PROBLEM DESCRIPTION: With the line containing "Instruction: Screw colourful" as the start and the line containing "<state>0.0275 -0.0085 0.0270" as the end, transcribe that span of the entries below exactly, including both.

Records excerpted from a collection
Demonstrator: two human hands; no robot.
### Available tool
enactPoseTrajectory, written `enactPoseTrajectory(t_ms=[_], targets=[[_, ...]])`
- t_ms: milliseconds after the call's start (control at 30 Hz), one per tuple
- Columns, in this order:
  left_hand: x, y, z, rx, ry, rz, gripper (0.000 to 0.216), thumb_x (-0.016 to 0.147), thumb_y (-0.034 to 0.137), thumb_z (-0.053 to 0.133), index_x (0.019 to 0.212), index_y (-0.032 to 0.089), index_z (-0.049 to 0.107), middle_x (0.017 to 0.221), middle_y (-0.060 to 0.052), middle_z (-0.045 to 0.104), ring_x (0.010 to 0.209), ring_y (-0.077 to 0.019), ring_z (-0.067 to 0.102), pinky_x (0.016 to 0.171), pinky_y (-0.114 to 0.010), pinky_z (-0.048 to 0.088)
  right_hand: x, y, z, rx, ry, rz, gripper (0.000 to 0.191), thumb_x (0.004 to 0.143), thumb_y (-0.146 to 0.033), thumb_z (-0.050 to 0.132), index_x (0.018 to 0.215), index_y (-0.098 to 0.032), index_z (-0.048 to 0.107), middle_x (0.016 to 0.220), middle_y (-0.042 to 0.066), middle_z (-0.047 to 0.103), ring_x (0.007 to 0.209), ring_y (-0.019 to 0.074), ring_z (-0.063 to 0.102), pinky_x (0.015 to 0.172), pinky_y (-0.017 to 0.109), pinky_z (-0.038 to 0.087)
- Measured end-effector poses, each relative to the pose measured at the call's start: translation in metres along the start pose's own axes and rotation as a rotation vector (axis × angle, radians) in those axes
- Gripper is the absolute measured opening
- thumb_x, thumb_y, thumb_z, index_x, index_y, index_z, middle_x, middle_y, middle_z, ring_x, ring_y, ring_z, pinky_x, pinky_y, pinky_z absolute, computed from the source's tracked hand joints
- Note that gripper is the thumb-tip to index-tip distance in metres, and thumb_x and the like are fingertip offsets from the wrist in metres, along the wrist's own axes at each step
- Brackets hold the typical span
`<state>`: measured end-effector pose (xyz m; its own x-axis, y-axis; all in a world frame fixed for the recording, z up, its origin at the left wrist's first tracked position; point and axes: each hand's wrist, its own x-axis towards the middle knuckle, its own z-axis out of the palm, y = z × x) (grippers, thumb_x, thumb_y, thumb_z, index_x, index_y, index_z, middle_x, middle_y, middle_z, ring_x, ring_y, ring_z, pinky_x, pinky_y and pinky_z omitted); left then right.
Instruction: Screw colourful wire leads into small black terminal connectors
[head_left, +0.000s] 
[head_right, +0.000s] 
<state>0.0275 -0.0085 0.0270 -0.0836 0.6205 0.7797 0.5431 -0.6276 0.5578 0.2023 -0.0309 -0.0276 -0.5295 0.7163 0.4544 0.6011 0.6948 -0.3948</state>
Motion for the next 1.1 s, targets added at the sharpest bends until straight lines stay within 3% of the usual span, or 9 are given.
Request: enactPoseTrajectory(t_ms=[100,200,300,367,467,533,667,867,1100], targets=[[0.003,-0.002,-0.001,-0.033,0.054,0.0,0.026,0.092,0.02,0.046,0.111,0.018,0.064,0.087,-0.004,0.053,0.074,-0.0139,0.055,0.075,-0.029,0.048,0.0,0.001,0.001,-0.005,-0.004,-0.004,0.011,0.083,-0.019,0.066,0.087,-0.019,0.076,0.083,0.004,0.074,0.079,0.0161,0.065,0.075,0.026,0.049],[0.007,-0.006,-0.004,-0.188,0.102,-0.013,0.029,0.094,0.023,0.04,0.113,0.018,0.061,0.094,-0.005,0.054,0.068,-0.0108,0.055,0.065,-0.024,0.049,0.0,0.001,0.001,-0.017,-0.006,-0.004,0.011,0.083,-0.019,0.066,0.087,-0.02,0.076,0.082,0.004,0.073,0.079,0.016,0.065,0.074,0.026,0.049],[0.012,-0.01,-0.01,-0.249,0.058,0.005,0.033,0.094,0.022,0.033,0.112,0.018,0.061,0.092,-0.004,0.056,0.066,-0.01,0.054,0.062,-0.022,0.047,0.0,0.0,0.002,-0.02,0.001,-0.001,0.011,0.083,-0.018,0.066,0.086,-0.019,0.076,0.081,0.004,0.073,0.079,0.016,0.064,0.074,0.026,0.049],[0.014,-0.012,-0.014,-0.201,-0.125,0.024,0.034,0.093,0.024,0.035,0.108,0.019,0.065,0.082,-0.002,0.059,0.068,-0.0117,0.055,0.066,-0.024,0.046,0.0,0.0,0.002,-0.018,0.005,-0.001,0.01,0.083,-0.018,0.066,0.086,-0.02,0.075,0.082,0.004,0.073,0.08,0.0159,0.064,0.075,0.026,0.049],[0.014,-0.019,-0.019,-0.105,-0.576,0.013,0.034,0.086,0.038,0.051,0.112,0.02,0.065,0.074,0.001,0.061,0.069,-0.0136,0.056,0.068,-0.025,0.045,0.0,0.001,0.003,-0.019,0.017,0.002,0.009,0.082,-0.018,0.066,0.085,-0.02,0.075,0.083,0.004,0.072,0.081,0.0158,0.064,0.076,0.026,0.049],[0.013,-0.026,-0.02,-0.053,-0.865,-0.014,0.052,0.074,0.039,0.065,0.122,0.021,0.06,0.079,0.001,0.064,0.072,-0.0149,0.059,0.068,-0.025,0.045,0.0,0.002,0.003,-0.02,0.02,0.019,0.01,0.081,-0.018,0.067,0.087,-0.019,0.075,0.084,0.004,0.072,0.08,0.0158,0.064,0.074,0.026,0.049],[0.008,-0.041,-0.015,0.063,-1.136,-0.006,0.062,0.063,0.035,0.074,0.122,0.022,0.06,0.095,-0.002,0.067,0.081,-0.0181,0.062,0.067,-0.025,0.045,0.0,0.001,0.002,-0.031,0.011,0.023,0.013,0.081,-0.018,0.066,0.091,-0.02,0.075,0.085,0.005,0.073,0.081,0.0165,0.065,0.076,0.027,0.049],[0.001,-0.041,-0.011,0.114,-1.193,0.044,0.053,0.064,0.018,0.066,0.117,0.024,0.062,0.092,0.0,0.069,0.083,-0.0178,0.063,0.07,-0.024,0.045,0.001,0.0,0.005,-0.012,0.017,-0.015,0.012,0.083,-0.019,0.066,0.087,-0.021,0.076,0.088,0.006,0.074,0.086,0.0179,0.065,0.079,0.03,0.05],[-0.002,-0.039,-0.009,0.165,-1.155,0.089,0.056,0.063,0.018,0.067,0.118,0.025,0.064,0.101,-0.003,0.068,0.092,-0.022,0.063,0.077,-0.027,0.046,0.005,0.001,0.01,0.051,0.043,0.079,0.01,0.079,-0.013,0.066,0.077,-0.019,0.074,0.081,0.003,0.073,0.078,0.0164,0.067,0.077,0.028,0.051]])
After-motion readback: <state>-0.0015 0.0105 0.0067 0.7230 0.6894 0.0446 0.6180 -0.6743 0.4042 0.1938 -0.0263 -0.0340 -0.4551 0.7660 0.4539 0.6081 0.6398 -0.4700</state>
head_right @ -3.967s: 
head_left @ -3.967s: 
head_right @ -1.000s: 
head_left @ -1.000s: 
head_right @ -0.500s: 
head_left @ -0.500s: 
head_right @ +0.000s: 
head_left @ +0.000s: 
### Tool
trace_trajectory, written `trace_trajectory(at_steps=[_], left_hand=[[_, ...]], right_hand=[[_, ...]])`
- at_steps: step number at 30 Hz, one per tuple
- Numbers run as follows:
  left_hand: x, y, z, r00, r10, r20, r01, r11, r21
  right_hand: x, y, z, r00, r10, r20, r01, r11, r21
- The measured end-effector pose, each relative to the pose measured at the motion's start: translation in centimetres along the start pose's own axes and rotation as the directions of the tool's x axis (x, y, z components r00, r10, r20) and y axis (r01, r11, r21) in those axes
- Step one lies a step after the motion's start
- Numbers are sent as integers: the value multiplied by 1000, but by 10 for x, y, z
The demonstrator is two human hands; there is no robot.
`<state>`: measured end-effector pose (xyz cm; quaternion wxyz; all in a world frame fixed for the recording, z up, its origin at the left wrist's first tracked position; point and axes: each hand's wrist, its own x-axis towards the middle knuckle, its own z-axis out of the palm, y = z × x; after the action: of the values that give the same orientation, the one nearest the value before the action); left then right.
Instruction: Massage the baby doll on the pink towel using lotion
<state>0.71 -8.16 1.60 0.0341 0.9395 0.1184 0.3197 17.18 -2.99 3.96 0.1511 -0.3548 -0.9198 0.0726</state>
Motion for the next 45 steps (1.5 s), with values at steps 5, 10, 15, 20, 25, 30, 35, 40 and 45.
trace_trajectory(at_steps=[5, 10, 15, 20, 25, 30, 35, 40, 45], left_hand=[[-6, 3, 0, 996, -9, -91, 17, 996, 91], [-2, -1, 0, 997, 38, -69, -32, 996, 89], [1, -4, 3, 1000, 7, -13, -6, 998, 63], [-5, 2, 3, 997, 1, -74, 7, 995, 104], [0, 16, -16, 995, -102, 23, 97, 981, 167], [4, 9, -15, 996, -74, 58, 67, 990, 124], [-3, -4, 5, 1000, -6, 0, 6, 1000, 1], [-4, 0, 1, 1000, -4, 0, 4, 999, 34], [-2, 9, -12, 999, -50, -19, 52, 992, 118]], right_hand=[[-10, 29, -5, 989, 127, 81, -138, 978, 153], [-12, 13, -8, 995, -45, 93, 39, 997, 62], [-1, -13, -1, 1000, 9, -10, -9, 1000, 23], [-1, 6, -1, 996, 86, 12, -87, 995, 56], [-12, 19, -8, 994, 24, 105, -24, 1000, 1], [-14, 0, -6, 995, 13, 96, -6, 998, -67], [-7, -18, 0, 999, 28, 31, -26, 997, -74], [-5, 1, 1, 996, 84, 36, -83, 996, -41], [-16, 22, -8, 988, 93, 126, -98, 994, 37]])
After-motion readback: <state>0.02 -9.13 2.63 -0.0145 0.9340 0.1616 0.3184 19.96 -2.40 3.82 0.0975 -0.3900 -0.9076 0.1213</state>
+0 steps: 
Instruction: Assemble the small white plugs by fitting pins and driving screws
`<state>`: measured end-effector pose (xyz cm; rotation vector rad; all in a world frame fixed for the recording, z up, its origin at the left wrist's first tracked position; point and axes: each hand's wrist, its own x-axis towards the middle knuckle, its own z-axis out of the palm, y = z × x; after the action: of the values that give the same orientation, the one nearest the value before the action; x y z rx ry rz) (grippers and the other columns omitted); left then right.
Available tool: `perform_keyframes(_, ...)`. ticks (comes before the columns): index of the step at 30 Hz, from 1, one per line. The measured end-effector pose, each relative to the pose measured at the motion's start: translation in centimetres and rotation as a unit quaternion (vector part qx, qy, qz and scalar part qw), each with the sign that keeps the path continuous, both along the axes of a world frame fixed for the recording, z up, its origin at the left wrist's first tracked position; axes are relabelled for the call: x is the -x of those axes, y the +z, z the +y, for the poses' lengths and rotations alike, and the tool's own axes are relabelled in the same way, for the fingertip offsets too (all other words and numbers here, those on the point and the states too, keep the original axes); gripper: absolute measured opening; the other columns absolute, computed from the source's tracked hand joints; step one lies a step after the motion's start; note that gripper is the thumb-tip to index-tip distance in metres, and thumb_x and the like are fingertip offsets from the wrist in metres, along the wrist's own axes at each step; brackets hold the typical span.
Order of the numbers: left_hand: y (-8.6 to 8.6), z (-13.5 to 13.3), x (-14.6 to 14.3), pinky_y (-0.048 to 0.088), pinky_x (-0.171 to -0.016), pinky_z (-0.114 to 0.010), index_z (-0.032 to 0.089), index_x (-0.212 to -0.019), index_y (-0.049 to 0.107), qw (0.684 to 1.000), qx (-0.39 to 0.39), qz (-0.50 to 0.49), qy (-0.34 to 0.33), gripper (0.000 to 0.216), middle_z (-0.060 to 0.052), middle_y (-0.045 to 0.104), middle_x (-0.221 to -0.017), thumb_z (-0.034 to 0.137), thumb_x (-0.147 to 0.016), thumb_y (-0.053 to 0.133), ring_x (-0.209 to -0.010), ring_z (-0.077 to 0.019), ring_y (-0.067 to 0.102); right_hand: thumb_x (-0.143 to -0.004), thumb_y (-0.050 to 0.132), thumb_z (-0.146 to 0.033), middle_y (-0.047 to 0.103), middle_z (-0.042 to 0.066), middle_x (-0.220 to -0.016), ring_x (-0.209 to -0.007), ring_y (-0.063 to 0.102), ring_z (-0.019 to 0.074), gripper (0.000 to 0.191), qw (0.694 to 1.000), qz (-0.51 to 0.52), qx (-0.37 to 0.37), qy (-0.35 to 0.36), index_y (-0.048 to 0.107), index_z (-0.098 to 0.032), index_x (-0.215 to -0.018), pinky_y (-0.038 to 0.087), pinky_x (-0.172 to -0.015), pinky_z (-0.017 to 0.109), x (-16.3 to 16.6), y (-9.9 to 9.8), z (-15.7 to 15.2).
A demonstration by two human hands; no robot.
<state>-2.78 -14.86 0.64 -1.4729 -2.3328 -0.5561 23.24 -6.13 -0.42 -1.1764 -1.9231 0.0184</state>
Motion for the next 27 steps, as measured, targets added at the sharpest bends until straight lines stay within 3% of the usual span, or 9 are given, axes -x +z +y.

REPLY:
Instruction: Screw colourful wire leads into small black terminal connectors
[head_left, +0.000s] 
[head_right, +0.000s] 
<state>0.0275 -0.0085 0.0270 -0.0836 0.6205 0.7797 0.5431 -0.6276 0.5578 0.2023 -0.0309 -0.0276 -0.5295 0.7163 0.4544 0.6011 0.6948 -0.3948</state>

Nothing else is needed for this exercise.